TASK DETAILS ▸
Sort through the entries below and pull out lines containing the word "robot".

Dataset entries ▸
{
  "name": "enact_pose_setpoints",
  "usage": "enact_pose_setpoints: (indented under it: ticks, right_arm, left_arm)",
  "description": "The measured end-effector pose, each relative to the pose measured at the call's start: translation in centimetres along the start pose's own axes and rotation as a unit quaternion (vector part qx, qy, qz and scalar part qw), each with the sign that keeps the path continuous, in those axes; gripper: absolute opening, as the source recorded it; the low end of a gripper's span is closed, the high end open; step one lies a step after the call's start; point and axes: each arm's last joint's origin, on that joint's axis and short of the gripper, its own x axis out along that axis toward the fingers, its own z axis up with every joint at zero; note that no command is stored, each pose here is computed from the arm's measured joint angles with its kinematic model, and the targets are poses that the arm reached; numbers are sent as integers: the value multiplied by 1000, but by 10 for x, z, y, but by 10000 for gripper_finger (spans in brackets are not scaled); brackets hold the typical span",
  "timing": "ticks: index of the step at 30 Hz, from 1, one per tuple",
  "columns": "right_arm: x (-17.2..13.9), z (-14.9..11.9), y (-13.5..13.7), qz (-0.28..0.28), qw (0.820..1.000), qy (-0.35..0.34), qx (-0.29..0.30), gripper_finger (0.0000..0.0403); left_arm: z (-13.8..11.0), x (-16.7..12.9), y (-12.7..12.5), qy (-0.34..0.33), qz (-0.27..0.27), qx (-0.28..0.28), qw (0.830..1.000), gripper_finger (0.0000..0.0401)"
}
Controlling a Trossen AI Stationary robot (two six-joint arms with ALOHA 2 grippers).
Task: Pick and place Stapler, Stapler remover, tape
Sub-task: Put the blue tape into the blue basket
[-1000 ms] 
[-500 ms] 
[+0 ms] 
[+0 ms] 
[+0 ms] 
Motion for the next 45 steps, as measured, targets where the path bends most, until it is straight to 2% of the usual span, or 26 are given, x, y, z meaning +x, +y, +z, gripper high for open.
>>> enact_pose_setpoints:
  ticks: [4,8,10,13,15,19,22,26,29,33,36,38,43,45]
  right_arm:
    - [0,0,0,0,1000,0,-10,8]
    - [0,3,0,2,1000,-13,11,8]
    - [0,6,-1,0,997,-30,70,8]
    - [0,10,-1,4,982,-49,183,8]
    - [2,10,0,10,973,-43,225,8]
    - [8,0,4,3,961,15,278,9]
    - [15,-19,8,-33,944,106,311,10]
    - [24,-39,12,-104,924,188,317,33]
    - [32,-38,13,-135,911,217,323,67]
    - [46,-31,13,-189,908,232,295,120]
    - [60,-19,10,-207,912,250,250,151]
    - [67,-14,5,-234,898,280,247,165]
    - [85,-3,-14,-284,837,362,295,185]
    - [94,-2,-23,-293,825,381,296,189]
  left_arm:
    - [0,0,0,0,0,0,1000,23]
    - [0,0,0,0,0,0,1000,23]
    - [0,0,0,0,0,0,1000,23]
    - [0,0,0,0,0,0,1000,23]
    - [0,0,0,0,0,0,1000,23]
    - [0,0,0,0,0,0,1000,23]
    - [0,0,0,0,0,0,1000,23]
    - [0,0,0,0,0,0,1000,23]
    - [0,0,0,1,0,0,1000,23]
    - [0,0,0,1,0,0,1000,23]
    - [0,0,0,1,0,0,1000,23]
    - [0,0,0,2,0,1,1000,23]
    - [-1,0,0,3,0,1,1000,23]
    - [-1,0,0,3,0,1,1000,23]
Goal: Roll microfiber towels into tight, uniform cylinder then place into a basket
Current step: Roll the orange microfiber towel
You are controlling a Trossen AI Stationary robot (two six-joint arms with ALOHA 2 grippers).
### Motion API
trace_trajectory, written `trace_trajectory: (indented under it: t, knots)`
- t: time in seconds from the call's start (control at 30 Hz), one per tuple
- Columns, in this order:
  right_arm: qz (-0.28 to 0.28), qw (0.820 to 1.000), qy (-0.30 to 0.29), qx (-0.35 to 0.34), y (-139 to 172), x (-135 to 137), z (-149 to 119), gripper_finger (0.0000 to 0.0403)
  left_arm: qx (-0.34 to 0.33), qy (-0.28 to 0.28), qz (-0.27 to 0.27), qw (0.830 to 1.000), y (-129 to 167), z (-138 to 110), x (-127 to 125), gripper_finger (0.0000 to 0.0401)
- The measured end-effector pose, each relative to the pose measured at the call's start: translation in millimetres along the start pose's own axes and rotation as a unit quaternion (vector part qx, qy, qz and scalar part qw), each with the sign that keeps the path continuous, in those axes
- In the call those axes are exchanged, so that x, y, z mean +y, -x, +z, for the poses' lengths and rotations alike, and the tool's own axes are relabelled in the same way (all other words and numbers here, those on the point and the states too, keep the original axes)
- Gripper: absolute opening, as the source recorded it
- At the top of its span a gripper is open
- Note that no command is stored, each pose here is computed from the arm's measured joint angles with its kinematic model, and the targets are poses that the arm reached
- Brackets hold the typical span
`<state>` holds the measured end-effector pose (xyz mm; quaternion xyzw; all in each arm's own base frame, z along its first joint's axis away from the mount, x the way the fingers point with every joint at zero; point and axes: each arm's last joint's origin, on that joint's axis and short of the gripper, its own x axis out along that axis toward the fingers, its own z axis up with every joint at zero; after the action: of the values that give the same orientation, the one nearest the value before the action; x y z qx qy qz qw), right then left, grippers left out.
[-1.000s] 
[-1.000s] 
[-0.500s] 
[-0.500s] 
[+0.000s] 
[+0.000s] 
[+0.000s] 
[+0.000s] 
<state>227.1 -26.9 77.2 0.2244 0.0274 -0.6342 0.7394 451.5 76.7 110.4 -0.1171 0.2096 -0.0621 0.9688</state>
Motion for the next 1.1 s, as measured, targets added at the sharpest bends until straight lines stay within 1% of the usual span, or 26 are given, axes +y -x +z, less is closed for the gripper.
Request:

SOLVED PROBLEM ▸
Controlling a Trossen AI Stationary robot (two six-joint arms with ALOHA 2 grippers).
You are controlling a Trossen AI Stationary robot (two six-joint arms with ALOHA 2 grippers).

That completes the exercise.